Notre réaction doit-elle se résumer à une logique sécuritaire et guerrière ? Telle n’est pas la conviction des députés du Front de gauche. Que veulent en effet les terroristes, si ce n’est toujours plus de violence, le carburant de leur propagande et de leur machine de haine ? Toute l’histoire des vingt dernières années en Irak, en Afghanistan et en Libye le démontre : les interventions militaires occidentales directes ont toutes eu pour résultat de renforcer les groupes armés islamistes. La stratégie de guerre au terrorisme se solde par un échec patent, produisant même les effets inverses de ceux recherchés.

Qu’en est-il de cette intervention ? Quatre mois après le début des bombardements, le peuple irakien continue de souffrir et les États-Unis ont décidé d’envoyer plus de 3 000 conseillers militaires supplémentaires. Les violences en Irak ont coûté la vie à plus de 15 000 personnes l’année dernière, soit deux fois plus qu’en 2013.

Le bilan est encore plus lourd en Syrie, du fait de la guerre civile. Avec plus de 76 000 morts en 2014, ce pays vient de connaître son année la plus meurtrière.

Derrière ces chiffres, il y a des atrocités, des sociétés meurtries, des peuples déchirés. Il est temps de réfléchir au sens et à l’efficacité de notre intervention militaire, conduite sous l’égide des États-Unis.

D’un côté, l’avancée de l’État islamique en Irak a été freinée par les frappes aériennes de la coalition, par l’action des forces kurdes et irakiennes, avec le soutien indispensable de la coalition, ainsi que de milices chiites et des pasdarans iraniens.

De l’autre, la coalition est impuissante sur le front diplomatique. L’action militaire n’a pas permis d’éliminer les capacités offensives de l’État islamique. Cette secte barbare – car il ne s’agit pas d’un État – reconstitue ses troupes et pratique la guérilla. Sa stratégie consistant à se mêler aux civils rend difficile la poursuite des bombardements. Ces islamistes tiennent toujours Mossoul ainsi que des pans entiers du pays, où ils font régner la terreur. Les civils en paient le prix fort, en particulier les minorités kurde, chrétienne et yézidie. Personne n’échappe à cet enfer, pas même les musulmans, qui essaient de fuir la folie meurtrière de Daech.

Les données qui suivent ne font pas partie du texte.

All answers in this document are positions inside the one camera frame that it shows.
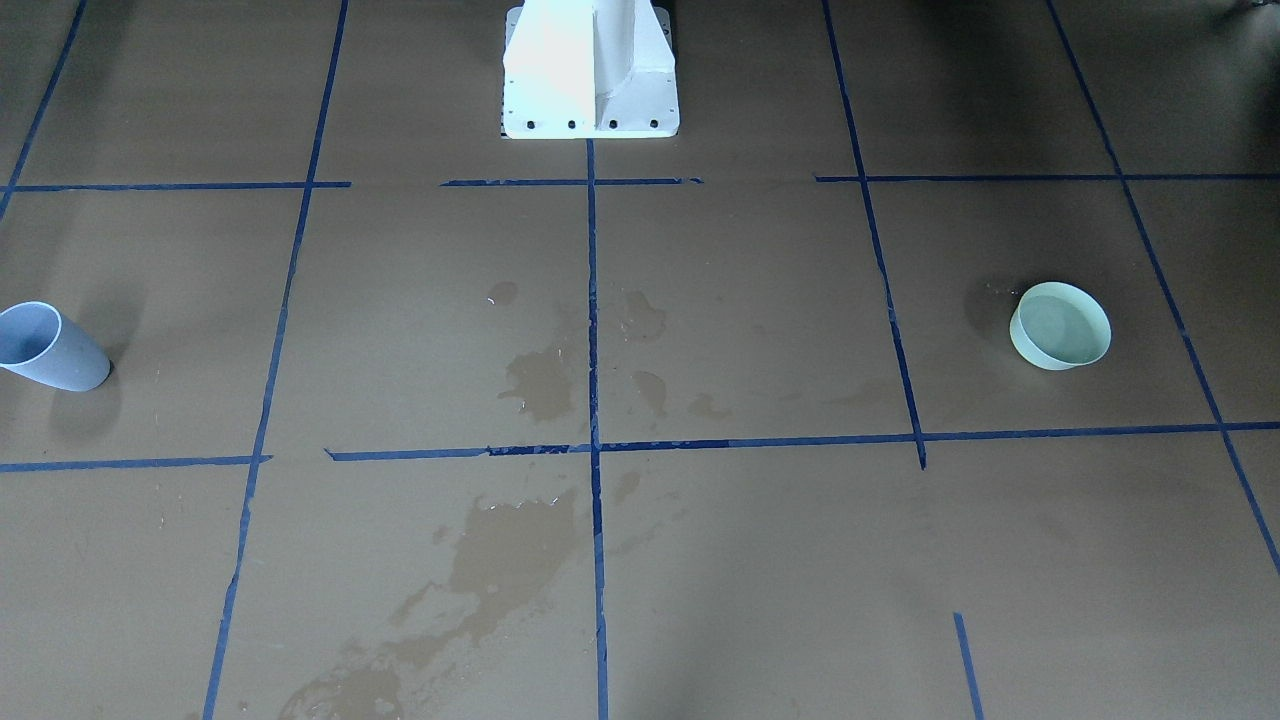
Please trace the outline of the mint green bowl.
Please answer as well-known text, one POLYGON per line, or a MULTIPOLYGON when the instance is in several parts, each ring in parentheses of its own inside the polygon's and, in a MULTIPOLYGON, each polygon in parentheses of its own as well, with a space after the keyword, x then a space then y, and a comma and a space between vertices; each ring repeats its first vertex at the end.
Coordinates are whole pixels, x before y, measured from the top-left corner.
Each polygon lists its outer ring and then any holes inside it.
POLYGON ((1074 284, 1043 282, 1021 295, 1010 318, 1009 337, 1030 365, 1062 372, 1105 357, 1114 332, 1092 295, 1074 284))

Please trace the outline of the light blue plastic cup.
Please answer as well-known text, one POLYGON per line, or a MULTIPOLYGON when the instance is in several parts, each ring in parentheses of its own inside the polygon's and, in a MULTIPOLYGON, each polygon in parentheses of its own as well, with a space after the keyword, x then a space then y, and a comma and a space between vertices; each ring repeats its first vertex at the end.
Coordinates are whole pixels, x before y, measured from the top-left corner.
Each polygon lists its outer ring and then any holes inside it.
POLYGON ((28 301, 1 314, 1 366, 55 389, 86 392, 109 377, 102 347, 51 304, 28 301))

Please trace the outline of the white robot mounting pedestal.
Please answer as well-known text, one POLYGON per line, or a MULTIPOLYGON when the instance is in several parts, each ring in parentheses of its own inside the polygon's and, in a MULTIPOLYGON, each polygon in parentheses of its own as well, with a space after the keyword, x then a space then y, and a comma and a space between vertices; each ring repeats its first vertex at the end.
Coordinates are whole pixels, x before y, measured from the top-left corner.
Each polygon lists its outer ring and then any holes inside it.
POLYGON ((506 13, 502 63, 507 138, 678 133, 669 1, 524 1, 506 13))

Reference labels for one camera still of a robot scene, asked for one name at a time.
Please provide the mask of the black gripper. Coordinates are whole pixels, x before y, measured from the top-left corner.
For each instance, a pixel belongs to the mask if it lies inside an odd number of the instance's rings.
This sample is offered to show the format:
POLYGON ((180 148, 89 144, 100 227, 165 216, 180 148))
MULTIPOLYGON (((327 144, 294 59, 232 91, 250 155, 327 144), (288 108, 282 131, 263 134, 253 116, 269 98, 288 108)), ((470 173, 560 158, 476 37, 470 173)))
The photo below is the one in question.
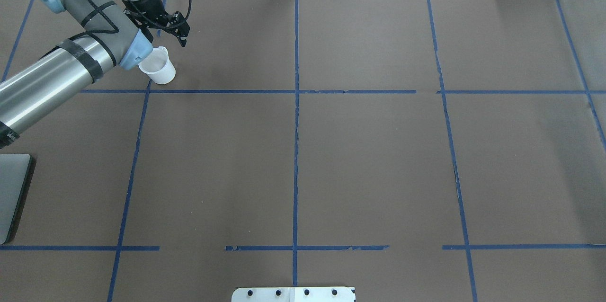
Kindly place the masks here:
POLYGON ((148 40, 153 39, 151 29, 160 29, 175 36, 181 47, 186 46, 190 26, 180 11, 167 13, 161 0, 124 0, 124 4, 124 13, 148 40))

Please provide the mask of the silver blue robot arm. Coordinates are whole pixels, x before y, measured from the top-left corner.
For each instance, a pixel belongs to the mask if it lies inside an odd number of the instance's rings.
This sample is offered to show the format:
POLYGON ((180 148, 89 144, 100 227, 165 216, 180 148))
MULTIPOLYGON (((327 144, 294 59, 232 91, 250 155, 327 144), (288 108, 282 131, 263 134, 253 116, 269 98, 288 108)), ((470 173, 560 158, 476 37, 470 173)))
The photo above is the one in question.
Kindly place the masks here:
POLYGON ((189 14, 167 13, 162 0, 40 0, 53 13, 68 12, 83 32, 68 37, 31 66, 1 84, 1 146, 114 67, 126 71, 153 50, 151 29, 184 47, 189 14))

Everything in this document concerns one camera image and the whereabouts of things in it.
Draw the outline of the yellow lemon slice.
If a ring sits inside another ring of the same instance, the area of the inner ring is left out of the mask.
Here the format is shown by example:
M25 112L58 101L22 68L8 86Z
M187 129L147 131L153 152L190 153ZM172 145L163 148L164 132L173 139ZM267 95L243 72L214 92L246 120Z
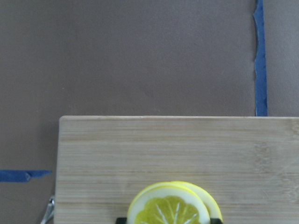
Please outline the yellow lemon slice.
M211 224L222 224L223 218L221 214L221 210L217 204L217 202L214 200L214 198L203 188L184 181L172 181L172 183L184 186L192 190L194 193L198 195L198 197L203 201L203 204L205 205L208 214L211 218L210 223Z
M140 191L127 212L128 224L209 224L201 198L187 187L159 182Z

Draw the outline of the bamboo cutting board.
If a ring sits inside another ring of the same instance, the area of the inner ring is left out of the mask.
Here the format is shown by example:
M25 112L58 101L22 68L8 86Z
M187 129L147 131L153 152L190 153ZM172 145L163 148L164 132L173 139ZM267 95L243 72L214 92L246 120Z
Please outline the bamboo cutting board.
M63 116L56 224L113 224L156 182L192 182L226 224L299 221L299 120Z

Face à ces forces obscures, l’inaction ne peut être de mise. Cependant, il est aussi de notre responsabilité de réaffirmer les principes du droit international face à la décision de l’exécutif d’engager la France sous un commandement américain et sous la tutelle de l’OTAN.

Faute d’avoir été informée par le Gouvernement, c’est par la presse que la représentation nationale a appris la décision de déployer un groupe aéronaval dans la région du Golfe persique, où le porte-avions Charles-de-Gaulle doit se positionner. Nous le répétons : la France doit retrouver une voix indépendante face à l’OTAN et aux États-Unis, dont nous ne partageons ni la vision du monde, ni les intérêts.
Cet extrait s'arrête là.